# 2.3 150BHP under powered.



## austerj5v (Feb 2, 2009)

Hi 
I have heard through a friend that Autotrail are dropping the option of the 2.3 150BHP on the chieftain/comanche tag axle models because they know its underpowered. Does anyone have further info. I am one of those that mis guidedly listened to the salesman and believed that it was as near the same as the 3.0. OK, I dont need anyone else to tell me what a plonker I have been. 
I have even had the engine remapped but the van just has no go to it. My next step is to go back to the distributor and AutoTrail to sort it out but was wondering if anyone else has fallen into this trap. The only solution to it is to upgrade to the 3.0. But who pays?
The van is really not fit for the purpose that it was intended.
The van is less than 6 mths old.
HELP!!!


----------



## trevorf (May 16, 2005)

Depends on how fast you expect a large heavy motorhome to be.
The previous generation cheiften/commanche was only available with the 2.8 engine which was 127bhp.




Trevor


----------



## ched999uk (Jan 31, 2011)

Not all remaps are the same! My guess is that you won't be able to take it back unless you can prove that it is not fit for purpose. My guess is that that will be very difficult to prove as it's not a legal requirement for 0-60 to be under a certain time or for vehicles to have a minimum maximum speed.
My thoughts would be to search and speak to lots of people about better remaps. Hopefully that can reduce your problem.

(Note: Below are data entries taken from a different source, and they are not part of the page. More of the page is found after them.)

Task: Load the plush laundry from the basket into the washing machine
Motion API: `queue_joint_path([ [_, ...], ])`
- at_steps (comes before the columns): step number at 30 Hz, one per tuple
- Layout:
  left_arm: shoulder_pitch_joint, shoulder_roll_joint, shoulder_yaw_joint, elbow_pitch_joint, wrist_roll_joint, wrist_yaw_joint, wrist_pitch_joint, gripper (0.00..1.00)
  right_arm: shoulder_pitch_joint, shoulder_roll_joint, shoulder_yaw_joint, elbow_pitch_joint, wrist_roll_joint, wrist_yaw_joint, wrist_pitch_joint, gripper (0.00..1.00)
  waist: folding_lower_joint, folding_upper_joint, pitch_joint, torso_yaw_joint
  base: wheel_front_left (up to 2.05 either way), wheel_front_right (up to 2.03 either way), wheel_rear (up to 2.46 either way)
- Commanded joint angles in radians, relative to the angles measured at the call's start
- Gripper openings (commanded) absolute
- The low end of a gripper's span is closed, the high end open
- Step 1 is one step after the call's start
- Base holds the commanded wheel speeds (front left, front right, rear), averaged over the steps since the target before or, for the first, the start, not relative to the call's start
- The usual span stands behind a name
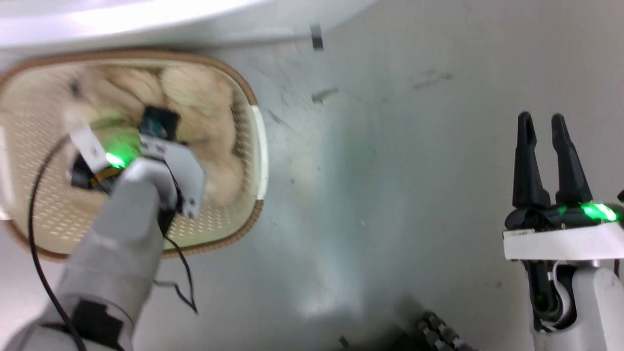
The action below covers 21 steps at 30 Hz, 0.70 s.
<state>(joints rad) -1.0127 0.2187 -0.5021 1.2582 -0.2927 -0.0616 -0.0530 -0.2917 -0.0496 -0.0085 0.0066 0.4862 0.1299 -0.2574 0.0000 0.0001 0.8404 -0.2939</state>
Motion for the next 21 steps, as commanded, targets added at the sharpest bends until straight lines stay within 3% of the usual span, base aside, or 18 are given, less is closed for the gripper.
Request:
queue_joint_path([
  [1, 0.024, -0.007, 0.007, -0.005, -0.009, 0.003, -0.035, 0.00, 0.019, -0.001, -0.008, 0.001, -0.015, 0.001, -0.004, 1.00, 0.0000, -0.0001, -0.093, 0.046, 0.00, 0.00, 0.00],
  [6, 0.116, -0.040, 0.030, -0.012, -0.049, -0.002, -0.156, 0.00, 0.071, -0.001, -0.030, 0.004, -0.067, 0.001, -0.004, 1.00, 0.0000, -0.0001, -0.245, 0.101, 0.00, 0.00, 0.00],
  [12, 0.244, -0.061, 0.044, -0.083, -0.071, -0.011, -0.206, 0.00, 0.148, -0.001, -0.048, 0.005, -0.127, 0.001, -0.004, 1.00, 0.0000, -0.0001, -0.418, 0.163, 0.00, 0.00, 0.00],
  [21, 0.520, -0.042, 0.141, -0.484, -0.079, 0.012, -0.208, 0.00, 0.259, -0.001, -0.057, -0.003, -0.160, 0.001, -0.004, 1.00, 0.0000, -0.0001, -0.582, 0.231, 0.00, 0.00, 0.00],
])
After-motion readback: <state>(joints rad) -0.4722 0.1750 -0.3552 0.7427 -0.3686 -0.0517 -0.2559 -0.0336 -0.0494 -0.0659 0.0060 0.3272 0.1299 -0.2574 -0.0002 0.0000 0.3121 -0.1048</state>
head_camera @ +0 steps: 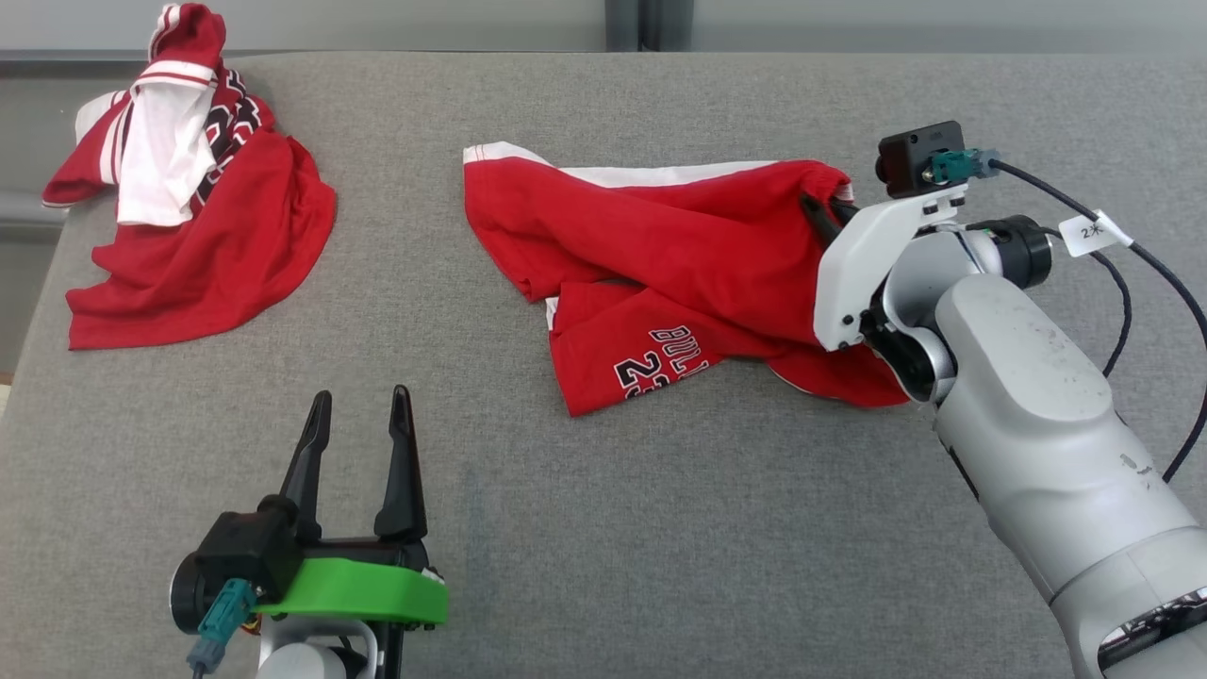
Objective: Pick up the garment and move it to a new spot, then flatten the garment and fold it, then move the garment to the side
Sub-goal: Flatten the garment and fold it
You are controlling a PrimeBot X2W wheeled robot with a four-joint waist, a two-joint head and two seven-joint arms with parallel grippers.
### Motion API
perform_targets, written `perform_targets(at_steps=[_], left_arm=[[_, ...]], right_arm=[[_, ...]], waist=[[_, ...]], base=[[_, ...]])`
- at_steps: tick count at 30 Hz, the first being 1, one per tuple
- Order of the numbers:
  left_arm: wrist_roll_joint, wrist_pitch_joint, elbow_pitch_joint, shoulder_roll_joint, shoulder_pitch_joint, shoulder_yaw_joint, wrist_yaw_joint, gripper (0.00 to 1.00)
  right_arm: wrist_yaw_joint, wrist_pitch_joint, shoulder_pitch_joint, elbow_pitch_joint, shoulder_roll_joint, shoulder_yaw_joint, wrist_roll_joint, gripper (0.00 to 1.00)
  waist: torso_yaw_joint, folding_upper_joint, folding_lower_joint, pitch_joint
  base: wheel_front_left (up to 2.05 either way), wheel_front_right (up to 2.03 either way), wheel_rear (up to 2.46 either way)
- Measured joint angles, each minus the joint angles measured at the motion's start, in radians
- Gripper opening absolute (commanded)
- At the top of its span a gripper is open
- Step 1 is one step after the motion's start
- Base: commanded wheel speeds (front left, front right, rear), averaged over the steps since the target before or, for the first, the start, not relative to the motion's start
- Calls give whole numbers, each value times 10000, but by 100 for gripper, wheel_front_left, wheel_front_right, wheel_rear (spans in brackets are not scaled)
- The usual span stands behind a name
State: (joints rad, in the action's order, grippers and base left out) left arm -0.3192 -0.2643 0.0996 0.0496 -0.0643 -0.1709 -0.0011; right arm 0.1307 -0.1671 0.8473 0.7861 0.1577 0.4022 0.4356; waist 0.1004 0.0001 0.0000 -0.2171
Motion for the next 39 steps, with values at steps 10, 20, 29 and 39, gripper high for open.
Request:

Any ideas what the difference in torque between the 2.3 and 3.0 is?


----------



## Oscarmax (Mar 3, 2011)

If you have had it remapped other than Fiat you invalidate your warranty, so I would keep quite about that ?

Autotrail originally offered the 2.3 litre engine X250 on the tags axles, in 2007, but dropped that option.

As regards the remap, my 2.3 Autotrail Cheynne 660 was remapped by boostersuk and no it is no match for a 3 litre.


----------



## Stanner (Aug 17, 2006)

ched999uk said:


> Not all remaps are the same! My guess is that you won't be able to take it back unless you can prove that it is not fit for purpose. My guess is that that will be very difficult to prove as it's not a legal requirement for 0-60 to be under a certain time or for vehicles to have a minimum maximum speed.
> My thoughts would be to search and speak to lots of people about better remaps. Hopefully that can reduce your problem.
> 
> Any ideas what the difference in torque between the 2.3 and 3.0 is?


I posted this on another thread about the 150.


----------



## austerj5v (Feb 2, 2009)

I had the Quantum Remapping carried out. This is the same that was offered by my dealer. They said that it did not affect the warranty. They also wanted to charge £399 whereas Quantum direct only charge £299. There is a noticeable difference but nothing to get it anywhere near the 3.0. (150 upto 172). We part ex'd a 2011 Chieftain 3.0 in for the Comanche. Due to a disability we needed the island bed. We are happy with everyything except the lack of power.


----------